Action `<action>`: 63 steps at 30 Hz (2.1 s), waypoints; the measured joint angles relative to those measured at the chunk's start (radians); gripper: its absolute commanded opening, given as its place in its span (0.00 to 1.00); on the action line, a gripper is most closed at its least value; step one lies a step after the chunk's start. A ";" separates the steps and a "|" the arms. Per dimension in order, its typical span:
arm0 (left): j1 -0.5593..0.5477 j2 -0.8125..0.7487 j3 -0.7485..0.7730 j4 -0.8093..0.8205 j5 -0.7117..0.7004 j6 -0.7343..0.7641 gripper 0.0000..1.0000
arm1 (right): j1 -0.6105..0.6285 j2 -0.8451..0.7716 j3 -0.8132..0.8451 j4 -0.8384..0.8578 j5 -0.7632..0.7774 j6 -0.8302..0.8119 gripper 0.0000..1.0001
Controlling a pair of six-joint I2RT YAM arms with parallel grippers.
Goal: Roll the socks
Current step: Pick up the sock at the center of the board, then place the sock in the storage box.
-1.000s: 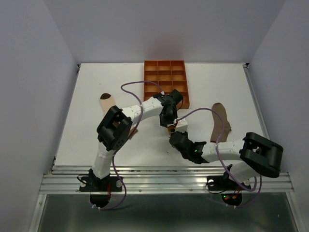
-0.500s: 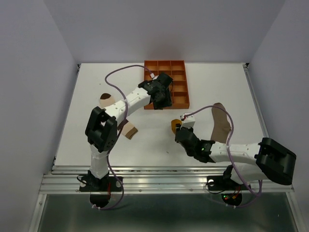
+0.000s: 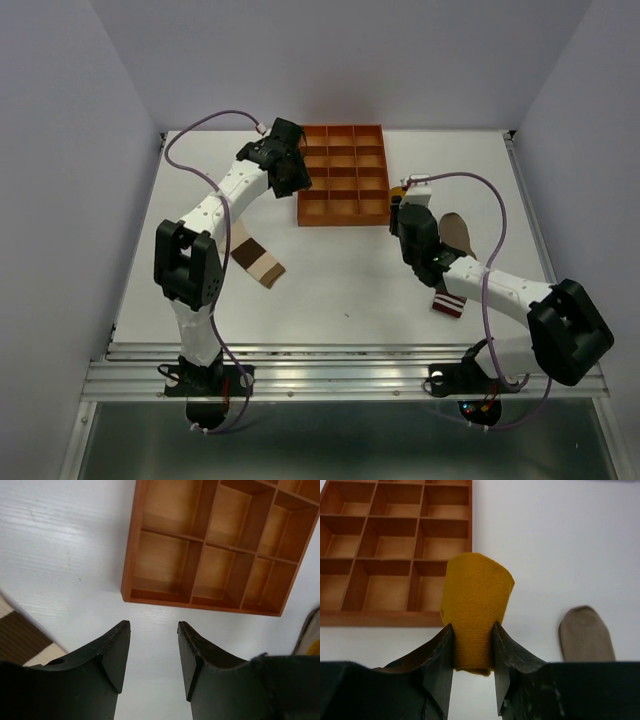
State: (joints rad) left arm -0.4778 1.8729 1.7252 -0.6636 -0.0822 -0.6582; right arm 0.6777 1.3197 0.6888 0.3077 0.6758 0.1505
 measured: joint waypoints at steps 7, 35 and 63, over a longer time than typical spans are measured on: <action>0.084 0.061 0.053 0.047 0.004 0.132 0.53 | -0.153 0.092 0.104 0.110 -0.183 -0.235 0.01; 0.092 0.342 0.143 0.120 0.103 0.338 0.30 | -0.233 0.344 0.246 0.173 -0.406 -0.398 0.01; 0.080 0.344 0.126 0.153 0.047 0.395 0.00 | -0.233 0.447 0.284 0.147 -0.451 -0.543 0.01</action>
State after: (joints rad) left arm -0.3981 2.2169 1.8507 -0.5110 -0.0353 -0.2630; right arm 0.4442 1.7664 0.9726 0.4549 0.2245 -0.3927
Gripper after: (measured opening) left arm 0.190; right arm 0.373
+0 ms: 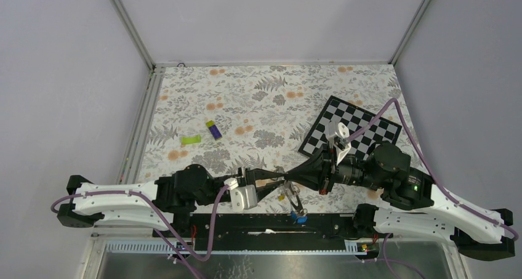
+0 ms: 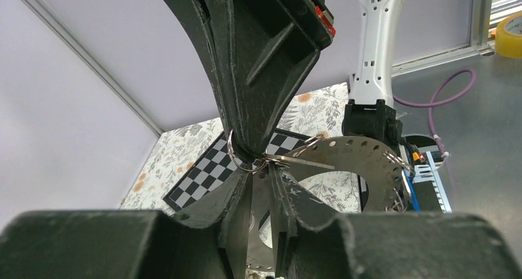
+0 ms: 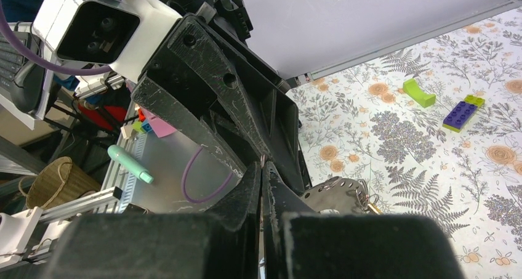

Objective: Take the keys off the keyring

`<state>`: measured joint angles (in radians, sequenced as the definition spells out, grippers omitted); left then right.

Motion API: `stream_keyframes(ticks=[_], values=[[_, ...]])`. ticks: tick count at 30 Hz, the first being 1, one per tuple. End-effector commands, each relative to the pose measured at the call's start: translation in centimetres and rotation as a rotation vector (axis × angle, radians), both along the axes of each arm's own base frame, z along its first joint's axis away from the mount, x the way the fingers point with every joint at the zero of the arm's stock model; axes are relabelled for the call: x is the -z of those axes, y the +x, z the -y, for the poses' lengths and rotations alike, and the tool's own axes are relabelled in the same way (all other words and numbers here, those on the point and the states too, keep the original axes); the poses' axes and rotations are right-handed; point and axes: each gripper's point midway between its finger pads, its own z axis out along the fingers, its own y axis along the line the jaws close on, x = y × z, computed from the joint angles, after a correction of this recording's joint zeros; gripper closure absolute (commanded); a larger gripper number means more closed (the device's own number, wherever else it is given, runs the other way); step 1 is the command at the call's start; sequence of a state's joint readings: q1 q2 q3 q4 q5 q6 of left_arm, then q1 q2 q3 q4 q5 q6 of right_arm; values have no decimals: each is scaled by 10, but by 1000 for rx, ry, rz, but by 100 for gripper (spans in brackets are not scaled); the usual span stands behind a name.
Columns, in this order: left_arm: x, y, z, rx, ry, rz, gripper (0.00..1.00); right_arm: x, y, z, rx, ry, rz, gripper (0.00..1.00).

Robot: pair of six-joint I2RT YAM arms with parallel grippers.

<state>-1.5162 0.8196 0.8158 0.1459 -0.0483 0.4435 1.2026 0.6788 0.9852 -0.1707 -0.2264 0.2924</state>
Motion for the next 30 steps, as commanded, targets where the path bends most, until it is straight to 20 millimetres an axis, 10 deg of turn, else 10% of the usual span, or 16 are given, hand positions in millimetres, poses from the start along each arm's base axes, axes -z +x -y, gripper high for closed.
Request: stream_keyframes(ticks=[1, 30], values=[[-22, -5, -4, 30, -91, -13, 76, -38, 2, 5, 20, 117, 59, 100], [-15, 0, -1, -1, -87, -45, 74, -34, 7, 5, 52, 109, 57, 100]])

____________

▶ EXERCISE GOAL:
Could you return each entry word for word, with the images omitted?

▶ YOUR SOLUTION:
Action `<action>`: 63 steps at 30 Hz (2.1 s), waypoints; the measured joint angles relative to those measured at the chunk's start (radians); gripper: its absolute commanded opening, given as its place in its span (0.00 to 1.00); on the action line, a gripper is most closed at its least value; step one lies a step after the chunk's start. A ";" separates the steps and a "|" the arms. Per dimension in order, its typical span:
arm0 (left): j1 -0.5593..0.5477 j2 -0.8125..0.7487 j3 -0.7485..0.7730 j4 -0.8093..0.8205 j5 -0.7117..0.7004 j6 -0.7343..0.7641 gripper 0.0000..1.0000
arm1 (right): j1 -0.6105..0.6285 j2 -0.8451..0.7716 j3 -0.8132..0.8451 j4 -0.8384..0.8578 j5 -0.7632..0.7774 j6 -0.8302..0.8119 gripper 0.0000..1.0001
Controlling a pair of six-joint I2RT YAM arms with parallel grippers.
Goal: Roll the socks
Current step: Pick up the sock at the center of the board, then place the sock in the storage box.
-1.000s: 
-0.500s: 
+0.000s: 
State: (joints rad) left arm -0.4778 1.8729 1.7252 -0.6636 -0.0822 -0.6582; right arm 0.6777 1.3197 0.6888 0.3077 0.6758 0.1505
 measured: joint waypoints at steps 7, 35 and 63, over a longer time than typical spans are measured on: <action>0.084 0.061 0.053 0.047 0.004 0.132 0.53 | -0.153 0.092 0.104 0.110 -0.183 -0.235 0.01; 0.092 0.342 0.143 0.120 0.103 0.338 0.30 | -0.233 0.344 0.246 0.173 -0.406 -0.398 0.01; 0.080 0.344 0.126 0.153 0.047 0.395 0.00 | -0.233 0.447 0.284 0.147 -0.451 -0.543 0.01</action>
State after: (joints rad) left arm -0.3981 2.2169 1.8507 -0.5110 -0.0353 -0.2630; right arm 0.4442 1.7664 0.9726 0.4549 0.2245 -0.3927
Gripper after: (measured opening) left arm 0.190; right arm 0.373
+0 ms: 
+0 ms: 
+0 ms: 

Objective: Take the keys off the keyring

`<state>`: measured joint angles (in radians, sequenced as the definition spells out, grippers omitted); left then right.

Motion API: `stream_keyframes(ticks=[_], values=[[_, ...]])`. ticks: tick count at 30 Hz, the first being 1, one per tuple. End-effector commands, each relative to the pose measured at the call's start: translation in centimetres and rotation as a rotation vector (axis × angle, radians), both along the axes of each arm's own base frame, z along its first joint's axis away from the mount, x the way the fingers point with every joint at the zero of the arm's stock model; axes are relabelled for the call: x is the -z of those axes, y the +x, z the -y, for the poses' lengths and rotations alike, and the tool's own axes are relabelled in the same way (all other words and numbers here, those on the point and the states too, keep the original axes); the poses' axes and rotations are right-handed; point and axes: each gripper's point midway between its finger pads, its own z axis out along the fingers, its own y axis along the line the jaws close on, x = y × z, computed from the joint angles, after a correction of this recording's joint zeros; gripper closure absolute (commanded); a larger gripper number means more closed (the device's own number, wherever else it is given, runs the other way); step 1 is the command at the call's start; sequence of a state's joint readings: q1 q2 q3 q4 q5 q6 of left_arm, then q1 q2 q3 q4 q5 q6 of right_arm; values have no decimals: each is scaled by 10, but by 1000 for rx, ry, rz, but by 100 for gripper (spans in brackets are not scaled); the usual span stands behind a name.
Columns, in this order: left_arm: x, y, z, rx, ry, rz, gripper (0.00..1.00); right_arm: x, y, z, rx, ry, rz, gripper (0.00..1.00).

Robot: pair of six-joint I2RT YAM arms with parallel grippers.

<state>-1.5162 0.8196 0.8158 0.1459 -0.0483 0.4435 1.2026 0.6788 0.9852 -0.1707 -0.2264 0.2924</state>
Motion for the next 30 steps, as commanded, targets where the path bends most, until it is straight to 20 millimetres an axis, 10 deg of turn, else 10% of the usual span, or 16 are given, hand positions in millimetres, poses from the start along each arm's base axes, axes -z +x -y, gripper high for closed.
Request: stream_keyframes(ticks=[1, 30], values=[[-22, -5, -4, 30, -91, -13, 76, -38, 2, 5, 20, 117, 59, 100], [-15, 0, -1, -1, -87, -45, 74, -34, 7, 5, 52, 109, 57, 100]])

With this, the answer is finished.